Smart cities vulnerable to IoT-based cyber attacks
As cities race to install internet-of-things networks to enable smart city development, they are making insufficient investment in digital security, according to global tech market advisory firm ABI Research.
Over half of the $135 billion projected to be spent protecting critical infrastructure from cyber attacks in 2024 will go to the financial, IT and defense sectors. The rest will be split among energy, health care, public security, transportation and water and waste sectors, "leaving them woefully underfunded and incredibly vulnerable to cyberattacks," ABI Research officials said.
Because smart cities depend on complex, interdependent networks of devices, systems and users, security efforts must address vulnerabilities across a broad swath of industries including energy and utilities, transit, manufacturing, e-government, telemedicine, surveillance and public safety.
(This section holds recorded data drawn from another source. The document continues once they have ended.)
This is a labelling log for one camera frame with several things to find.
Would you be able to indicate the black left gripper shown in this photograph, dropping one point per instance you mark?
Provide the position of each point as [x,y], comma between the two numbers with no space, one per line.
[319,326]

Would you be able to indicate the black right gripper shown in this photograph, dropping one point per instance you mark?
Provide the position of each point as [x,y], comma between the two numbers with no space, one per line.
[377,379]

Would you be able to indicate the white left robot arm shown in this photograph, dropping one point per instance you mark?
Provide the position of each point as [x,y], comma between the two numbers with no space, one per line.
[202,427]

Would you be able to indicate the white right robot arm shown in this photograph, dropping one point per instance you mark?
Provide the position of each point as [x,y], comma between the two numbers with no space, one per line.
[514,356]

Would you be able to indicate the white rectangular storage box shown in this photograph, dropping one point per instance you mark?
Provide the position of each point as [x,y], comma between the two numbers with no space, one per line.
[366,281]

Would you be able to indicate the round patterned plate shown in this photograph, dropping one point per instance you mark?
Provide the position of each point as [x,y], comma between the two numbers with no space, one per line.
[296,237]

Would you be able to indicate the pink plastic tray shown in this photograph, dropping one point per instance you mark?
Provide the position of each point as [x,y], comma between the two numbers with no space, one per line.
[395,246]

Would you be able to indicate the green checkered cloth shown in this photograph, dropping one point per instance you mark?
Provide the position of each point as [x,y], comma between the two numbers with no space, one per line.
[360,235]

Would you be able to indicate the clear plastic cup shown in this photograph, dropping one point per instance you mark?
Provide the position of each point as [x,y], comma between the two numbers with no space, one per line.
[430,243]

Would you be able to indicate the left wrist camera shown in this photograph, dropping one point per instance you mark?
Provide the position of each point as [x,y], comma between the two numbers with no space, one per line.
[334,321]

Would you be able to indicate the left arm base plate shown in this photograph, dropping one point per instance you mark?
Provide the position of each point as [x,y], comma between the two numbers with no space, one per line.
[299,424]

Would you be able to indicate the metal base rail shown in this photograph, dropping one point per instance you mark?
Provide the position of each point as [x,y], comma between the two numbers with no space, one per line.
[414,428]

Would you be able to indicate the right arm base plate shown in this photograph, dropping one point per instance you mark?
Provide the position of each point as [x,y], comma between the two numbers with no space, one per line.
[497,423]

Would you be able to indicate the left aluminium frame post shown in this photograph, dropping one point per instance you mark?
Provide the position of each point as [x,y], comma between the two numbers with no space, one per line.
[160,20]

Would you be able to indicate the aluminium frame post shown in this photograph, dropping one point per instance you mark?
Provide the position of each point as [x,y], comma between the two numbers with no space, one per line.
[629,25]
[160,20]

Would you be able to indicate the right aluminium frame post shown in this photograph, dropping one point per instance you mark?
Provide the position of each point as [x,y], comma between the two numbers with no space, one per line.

Threats include crippling industrial control systems, hacking communication devices, holding systems for ransom, manipulating sensor data and stealing personally identifiable information, according to Dimitrios Pavlakis, industry analyst at ABI Research. “In this increasingly connected technological landscape, every smart city service is as secure as its weakest link.”
According to ABI Research there will be approximately 1.3 billion WAN-based smart city connections by 2024, almost half of which are expected to be low-power wide-area networks. These LPWA cellular networks can lower bandwidth cost and latency as they increase coverage, by they are generally not capable of handling the increased number of cyber threats in the interconnected smart city environment.
“Lack of cryptographic measures, poor encryption key management, non-existent secure device onboarding services, weaponized machine learning technologies by cyber-attackers, poor understanding of social engineering, and lack of protection versus Distributed Denial of Service (DDoS) attacks are just are some of the key issues contributing to the amplification of cyber-threats in smart city ecosystems," Pavlakis said. "This is further exacerbated by the lack of digital security investments and will, unfortunately, jeopardize the key elements of intelligence, efficiency, and sustainability of future smart city deployments.”